Poco rato después los cuatro estaban sentados a la mesa tomando el té. Tía Fanny les tenía preparadas unas pastas riquísimas y había hecho, además, especialmente para ellos, un pastel de jengibre con miel, coloreado y muy sabroso. Los chicos dieron buena cuenta de él en un momento y estuvieron concordes en afirmar que no habían probado nada tan bueno en su vida.
– ¿Lo habéis pasado bien? -preguntó tía Fanny.
– ¡Oh, sí! -dijo Ana ávidamente-. Aunque la tormenta ha sido muy fuerte. Hasta llegó a levantar…
Julián y Dick le dieron entrambos un puntapié por debajo de la mesa. Jorge intentó hacer lo mismo, pero, aunque no le faltaron las ganas, no pudo alcanzarla: estaba demasiado lejos de ella. Ana miró a los demás, irritada, mientras se le saltaban las lágrimas.
– ¿Qué es lo que pasa? -preguntó tía Fanny-. ¿Te han vuelto a dar un puntapié, Ana? Pues bien: ¡se terminó eso de pegarle a Ana por debajo de la mesa! ¡Pobre Ana! ¡Cómo te habrán lastimado! ¿Qué estabas diciendo, querida? ¿Que el mar había levantado algo?
– Llegaron a levantarse unas olas enormes -dijo Ana, mirando a los otros, desafiante. ¿No creían que ella iba a decir que la tempestad había levantado y sacado del fondo del mar el barco hundido? ¡Pues se habían equivocado! ¡Le habían dado los puntapiés sin ninguna razón!
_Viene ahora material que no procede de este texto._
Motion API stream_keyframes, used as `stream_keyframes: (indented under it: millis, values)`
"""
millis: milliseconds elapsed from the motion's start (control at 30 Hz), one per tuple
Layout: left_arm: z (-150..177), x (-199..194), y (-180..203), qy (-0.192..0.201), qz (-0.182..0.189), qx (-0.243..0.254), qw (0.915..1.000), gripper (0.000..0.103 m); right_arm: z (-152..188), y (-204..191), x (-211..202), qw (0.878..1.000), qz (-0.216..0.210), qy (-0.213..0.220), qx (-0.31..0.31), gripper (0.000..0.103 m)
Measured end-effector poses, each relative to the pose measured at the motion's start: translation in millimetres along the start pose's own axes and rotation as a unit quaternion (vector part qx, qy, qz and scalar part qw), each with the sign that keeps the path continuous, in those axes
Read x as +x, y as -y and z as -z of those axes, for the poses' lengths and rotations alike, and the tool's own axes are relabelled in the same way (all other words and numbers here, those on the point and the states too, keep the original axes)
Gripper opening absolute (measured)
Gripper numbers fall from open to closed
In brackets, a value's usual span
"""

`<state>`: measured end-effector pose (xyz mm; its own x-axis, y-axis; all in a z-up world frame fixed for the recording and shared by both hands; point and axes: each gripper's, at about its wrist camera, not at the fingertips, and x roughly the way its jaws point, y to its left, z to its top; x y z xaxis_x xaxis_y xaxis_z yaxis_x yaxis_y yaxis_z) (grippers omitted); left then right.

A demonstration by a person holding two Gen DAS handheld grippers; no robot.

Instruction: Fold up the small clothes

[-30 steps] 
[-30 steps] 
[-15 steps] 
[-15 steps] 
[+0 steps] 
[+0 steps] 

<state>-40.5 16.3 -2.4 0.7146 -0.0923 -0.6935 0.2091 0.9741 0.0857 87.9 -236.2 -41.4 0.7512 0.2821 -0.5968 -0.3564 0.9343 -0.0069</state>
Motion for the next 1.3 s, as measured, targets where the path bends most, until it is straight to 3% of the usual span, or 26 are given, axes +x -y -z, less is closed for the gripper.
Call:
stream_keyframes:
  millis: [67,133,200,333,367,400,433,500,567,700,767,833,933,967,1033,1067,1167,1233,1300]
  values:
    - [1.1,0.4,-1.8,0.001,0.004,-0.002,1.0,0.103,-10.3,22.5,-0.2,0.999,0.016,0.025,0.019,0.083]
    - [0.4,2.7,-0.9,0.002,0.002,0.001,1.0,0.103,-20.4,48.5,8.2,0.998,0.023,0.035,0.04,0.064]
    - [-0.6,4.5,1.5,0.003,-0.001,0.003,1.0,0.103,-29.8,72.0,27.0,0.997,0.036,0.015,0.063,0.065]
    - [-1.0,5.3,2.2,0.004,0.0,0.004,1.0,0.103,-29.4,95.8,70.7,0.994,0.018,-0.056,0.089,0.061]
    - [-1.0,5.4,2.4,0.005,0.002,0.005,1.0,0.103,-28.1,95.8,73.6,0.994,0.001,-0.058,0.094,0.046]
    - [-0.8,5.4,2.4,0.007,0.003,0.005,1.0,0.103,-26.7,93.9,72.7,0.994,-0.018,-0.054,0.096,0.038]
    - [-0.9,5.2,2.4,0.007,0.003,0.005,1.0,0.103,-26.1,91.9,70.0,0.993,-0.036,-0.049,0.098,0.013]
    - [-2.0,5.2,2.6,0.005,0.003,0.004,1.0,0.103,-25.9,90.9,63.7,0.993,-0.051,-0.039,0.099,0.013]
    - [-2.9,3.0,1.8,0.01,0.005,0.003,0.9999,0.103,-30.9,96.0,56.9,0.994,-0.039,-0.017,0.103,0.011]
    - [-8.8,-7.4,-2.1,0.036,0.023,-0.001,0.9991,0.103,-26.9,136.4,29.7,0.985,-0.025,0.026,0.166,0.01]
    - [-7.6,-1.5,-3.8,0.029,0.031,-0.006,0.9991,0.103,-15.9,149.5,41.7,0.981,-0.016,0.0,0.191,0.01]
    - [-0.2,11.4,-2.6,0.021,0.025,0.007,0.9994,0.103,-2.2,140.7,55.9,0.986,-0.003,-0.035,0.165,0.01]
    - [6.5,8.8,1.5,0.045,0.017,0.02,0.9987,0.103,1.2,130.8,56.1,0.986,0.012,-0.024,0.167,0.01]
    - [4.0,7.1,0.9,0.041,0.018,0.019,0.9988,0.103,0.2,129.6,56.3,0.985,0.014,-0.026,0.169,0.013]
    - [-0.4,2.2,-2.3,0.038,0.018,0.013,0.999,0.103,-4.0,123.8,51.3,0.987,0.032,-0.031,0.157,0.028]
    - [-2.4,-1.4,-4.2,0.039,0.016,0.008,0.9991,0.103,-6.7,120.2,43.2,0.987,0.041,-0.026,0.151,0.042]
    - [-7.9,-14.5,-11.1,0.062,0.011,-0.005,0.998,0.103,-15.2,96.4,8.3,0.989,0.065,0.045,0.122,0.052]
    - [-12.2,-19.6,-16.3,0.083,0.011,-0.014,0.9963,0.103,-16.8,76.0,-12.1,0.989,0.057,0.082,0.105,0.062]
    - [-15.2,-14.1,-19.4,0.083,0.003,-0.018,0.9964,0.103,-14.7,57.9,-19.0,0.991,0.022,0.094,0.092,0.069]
– Siento haberte lastimado, Ana -dijo Julián-. Se me resbaló el pie.
– El mío también -dijo Dick-. Sí, tía Fanny, desde la isla se divisaba un panorama impresionante. Las olas azotaban la caleta y eran tan fuertes que tuvimos que adentrar mucho el bote en la arena para que el mar no se lo llevara.
– A mí la tormenta, no me daba miedo, realmente -dijo Ana-. De hecho, no tenía, por lo menos, tanto miedo como Ti…
Todos se dieron cuenta de que Ana iba a mencionar al perro. Se pusieron a hablar atropelladamente y en voz muy alta. Julián le dio a su hermanita otro puntapié.
– ¡Oh!… -dijo Ana.
– Los conejos parecían todos domesticados -dijo Julián, a voces.
– También hemos visto los cormoranes -dijo Dick.
Mientras éste hablaba, Jorge iba diciendo:
– Los grajos chillaban muy fuerte: hacían "chak, chak, chak" todo el tiempo.
– Vosotros sí que parecéis una manada de grajos hablando todos al mismo tiempo -dijo tía Fanny, riendo-. Bueno: ¿habéis terminado ya de comer? Será mejor que vayáis a lavaros las manos. Sí, Jorge, tenéis que tenerlas pringosas a la fuerza: os habéis tomado cada uno tres rebanadas de pastel con miel. Cuando os hayáis lavado, podéis iros a jugar sin hacer ruido a la habitación de al lado, porque con esta lluvia no es bueno que salgáis. Pero procurad no estorbar a papá, Jorge, porque ahora está muy atareado.
Los chicos fueron a lavarse las manos.
– ¡Idiota! -dijo Julián a Ana-. ¡Has estado dos veces a punto de meter la pata!
– La primera vez os equivocasteis. ¡Yo no pensaba decir nada de lo que habíais supuesto! -empezó a decir Ana, indignada.
Jorge la interrumpió.
– No disimules. ¡Has estado a punto de revelar el secreto del barco y el de Timoteo! -dijo-. ¡Hay que ver cómo se te desata la lengua siempre!
– Sí, es cierto -dijo Ana, lastimeramente-. Creo que será mejor que no vuelva a hablar nunca más durante las comidas. Es que me gusta tanto Timoteo que no puedo resistir las ganas de hablar de él.
Se fueron a la habitación de al lado a jugar. Julián cogió una pequeña mesa que había allí y la volvió del revés, produciendo un fuerte ruido.
– Jugaremos a barcos hundidos -dijo-. Esta mesa es el barco. Ahora vamos a explorarlo.
La puerta se abrió de pronto y un rostro severo y ceñudo empezó a mirar a los chicos. ¡Era tío Quintín!!